= EXERCISE =
Reproduce the listing below without any change.

= MATERIAL PROVIDED =
══════════════════════════════
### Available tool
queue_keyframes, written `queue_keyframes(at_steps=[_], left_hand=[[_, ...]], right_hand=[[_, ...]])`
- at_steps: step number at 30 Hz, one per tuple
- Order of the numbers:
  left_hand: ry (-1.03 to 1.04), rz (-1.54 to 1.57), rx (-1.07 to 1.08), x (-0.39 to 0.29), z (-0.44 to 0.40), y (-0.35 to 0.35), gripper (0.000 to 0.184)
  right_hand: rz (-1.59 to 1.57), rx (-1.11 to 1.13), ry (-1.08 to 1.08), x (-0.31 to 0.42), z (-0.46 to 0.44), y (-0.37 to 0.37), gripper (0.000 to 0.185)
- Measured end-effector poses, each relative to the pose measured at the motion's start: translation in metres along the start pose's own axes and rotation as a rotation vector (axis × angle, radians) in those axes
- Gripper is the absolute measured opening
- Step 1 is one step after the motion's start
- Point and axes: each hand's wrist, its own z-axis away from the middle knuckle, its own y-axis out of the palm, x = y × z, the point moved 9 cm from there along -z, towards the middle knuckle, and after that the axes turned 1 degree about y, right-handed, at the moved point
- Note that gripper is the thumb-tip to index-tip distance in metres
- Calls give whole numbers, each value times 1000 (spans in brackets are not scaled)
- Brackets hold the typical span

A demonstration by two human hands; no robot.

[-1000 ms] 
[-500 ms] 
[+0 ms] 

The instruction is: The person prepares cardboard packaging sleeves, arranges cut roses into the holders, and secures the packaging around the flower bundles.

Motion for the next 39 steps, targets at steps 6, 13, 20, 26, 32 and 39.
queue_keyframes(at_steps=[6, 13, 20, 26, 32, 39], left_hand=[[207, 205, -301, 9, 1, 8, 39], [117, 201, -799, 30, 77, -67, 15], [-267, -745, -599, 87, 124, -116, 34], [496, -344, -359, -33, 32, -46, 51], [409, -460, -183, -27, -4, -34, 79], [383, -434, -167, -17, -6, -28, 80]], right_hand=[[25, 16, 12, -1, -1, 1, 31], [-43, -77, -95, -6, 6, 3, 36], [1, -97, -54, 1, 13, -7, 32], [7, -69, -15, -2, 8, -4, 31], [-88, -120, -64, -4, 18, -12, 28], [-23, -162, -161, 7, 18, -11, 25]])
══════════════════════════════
= PROBLEM SOLUTION =
### Available tool
queue_keyframes, written `queue_keyframes(at_steps=[_], left_hand=[[_, ...]], right_hand=[[_, ...]])`
- at_steps: step number at 30 Hz, one per tuple
- Order of the numbers:
  left_hand: ry (-1.03 to 1.04), rz (-1.54 to 1.57), rx (-1.07 to 1.08), x (-0.39 to 0.29), z (-0.44 to 0.40), y (-0.35 to 0.35), gripper (0.000 to 0.184)
  right_hand: rz (-1.59 to 1.57), rx (-1.11 to 1.13), ry (-1.08 to 1.08), x (-0.31 to 0.42), z (-0.46 to 0.44), y (-0.37 to 0.37), gripper (0.000 to 0.185)
- Measured end-effector poses, each relative to the pose measured at the motion's start: translation in metres along the start pose's own axes and rotation as a rotation vector (axis × angle, radians) in those axes
- Gripper is the absolute measured opening
- Step 1 is one step after the motion's start
- Point and axes: each hand's wrist, its own z-axis away from the middle knuckle, its own y-axis out of the palm, x = y × z, the point moved 9 cm from there along -z, towards the middle knuckle, and after that the axes turned 1 degree about y, right-handed, at the moved point
- Note that gripper is the thumb-tip to index-tip distance in metres
- Calls give whole numbers, each value times 1000 (spans in brackets are not scaled)
- Brackets hold the typical span

A demonstration by two human hands; no robot.

[-1000 ms] 
[-500 ms] 
[+0 ms] 

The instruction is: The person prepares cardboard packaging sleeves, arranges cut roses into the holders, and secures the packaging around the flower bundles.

Motion for the next 39 steps, targets at steps 6, 13, 20, 26, 32 and 39.
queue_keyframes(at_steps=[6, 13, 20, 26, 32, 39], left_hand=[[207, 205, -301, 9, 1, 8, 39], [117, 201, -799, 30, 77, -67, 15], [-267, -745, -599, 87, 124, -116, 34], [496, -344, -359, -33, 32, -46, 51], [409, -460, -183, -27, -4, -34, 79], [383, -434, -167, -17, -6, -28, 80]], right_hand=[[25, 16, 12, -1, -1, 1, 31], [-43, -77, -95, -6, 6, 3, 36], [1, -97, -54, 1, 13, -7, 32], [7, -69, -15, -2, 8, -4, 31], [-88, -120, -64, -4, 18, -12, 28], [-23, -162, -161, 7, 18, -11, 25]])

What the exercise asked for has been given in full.